# What to work on:
Line by line, count where the string "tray" appears in the listing, then give the number of such lines alone.

# Data below:

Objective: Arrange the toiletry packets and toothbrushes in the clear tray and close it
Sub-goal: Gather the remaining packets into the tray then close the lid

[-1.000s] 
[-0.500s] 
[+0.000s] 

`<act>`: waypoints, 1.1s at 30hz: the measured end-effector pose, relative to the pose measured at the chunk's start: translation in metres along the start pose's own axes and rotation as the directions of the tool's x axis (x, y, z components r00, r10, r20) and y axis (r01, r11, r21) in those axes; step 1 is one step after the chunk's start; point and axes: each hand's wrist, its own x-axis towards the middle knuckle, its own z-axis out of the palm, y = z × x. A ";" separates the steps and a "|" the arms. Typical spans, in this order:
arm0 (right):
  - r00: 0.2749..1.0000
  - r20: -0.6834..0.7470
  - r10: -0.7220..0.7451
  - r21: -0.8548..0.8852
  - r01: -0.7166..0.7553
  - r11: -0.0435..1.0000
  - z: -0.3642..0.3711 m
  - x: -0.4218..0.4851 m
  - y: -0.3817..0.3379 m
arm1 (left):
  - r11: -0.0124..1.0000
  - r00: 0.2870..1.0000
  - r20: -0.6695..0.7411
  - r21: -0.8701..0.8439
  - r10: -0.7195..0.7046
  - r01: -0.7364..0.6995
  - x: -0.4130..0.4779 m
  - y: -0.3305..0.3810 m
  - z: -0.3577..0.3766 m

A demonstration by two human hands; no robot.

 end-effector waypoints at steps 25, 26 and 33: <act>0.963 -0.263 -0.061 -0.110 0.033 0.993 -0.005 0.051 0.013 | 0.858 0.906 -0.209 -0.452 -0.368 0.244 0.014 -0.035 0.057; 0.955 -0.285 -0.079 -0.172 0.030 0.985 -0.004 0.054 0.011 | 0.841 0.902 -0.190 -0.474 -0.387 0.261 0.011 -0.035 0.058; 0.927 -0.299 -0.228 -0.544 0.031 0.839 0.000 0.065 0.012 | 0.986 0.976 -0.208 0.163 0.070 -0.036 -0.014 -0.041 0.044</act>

# Solution:
2